Citing faster-than-expected recovery, rising consumer confidence and the resultant spending spike, Swiss brokerage UBS Securities has revised upwards its India growth forecast for the current fiscal to 9.5 per cent from 8.9 per cent in September. Asian stocks were mixed Thursday as traders weighed risks to the global economic recovery from the prospect of faster monetary-policy tightening to tackle inflation.

Nifty fell for the second consecutive session on Nov 17 dragged down by mixed Asian markets. At close Nifty was down 0.56% or 100.5 points to 17898.6. Nifty has breached the short term up trend line, indicating some more near term weakness. 17999 is the resistance now for the Nifty while 17697-17757 is the support band. Volumes and advance decline ratio continue to disappoint.

 

Daily Technical View on Nifty

Market: Observation

Markets corrected sharply on Wednesday after a weak opening. The Nifty finally lost 100.55 points or 0.56% to close at 17,898.65. Broad market indices like the BSE Small Cap index ended higher, thereby out performing the Sensex/Nifty. Market breadth was negative on the BSE/NSE.

Nifty: 15 min charts indicates consolidation

* Zooming into the 15 minute chart, we can see that though the Nifty recovered during the morning session after a weak opening, selling once again emerged in the late afternoon and led to the Nifty closing sharply in the red.

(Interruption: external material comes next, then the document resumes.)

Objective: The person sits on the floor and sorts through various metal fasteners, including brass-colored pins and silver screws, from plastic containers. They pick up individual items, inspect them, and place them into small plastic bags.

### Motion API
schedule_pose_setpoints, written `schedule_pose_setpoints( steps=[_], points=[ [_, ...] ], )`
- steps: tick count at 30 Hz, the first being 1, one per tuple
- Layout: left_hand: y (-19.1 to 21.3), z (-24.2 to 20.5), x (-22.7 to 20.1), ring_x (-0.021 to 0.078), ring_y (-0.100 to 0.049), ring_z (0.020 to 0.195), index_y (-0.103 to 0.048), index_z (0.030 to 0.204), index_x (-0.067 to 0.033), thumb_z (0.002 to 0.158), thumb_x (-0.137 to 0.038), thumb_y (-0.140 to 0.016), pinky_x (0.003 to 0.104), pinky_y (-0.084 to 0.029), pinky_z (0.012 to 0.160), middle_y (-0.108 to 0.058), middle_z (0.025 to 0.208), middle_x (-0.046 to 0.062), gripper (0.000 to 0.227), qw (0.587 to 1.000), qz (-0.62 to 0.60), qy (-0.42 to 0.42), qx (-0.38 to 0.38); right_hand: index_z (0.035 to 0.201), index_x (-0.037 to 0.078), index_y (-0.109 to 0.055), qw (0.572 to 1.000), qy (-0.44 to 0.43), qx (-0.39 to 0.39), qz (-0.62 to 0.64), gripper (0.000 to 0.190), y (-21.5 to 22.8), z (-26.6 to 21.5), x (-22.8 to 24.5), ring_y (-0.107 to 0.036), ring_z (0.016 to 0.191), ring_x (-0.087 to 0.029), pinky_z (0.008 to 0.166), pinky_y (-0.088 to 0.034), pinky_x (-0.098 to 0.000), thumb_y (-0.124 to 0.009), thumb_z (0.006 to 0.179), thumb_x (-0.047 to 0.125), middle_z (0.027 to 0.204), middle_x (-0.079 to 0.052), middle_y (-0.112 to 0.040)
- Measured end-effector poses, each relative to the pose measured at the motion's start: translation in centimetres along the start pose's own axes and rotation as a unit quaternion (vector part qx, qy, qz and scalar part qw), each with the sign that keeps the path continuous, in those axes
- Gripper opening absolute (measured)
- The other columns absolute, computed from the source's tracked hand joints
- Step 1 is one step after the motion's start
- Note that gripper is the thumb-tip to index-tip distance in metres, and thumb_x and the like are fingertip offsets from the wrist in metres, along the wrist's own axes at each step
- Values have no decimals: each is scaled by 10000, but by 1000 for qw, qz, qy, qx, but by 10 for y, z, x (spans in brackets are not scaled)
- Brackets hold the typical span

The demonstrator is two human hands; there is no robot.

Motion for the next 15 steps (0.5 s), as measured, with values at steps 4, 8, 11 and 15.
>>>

* On the 15 min chart, we observe that Nifty is now in a short term downtrend as evidenced by lower tops and lower bottoms made over the last 3 sessions. The 20 period MA also continues to trade below the 50 period MA, which is again a negative signal for very near term.

Nifty: 50 day SMA under threat

On the daily chart, we can see that the Nifty has corrected further and is just above the 50 day SMA. With large caps like Reliance and Tata Steel looking weak on the daily charts, there is a good chance that Nifty could move below the 50 day SMA at 17842 and test the next major supports of 17820-17798 in the very near term. Any pullback rallies could find resistance at 17976. A larger correction towards the 17613 levels is likely if the 17820-17798 supports are broken.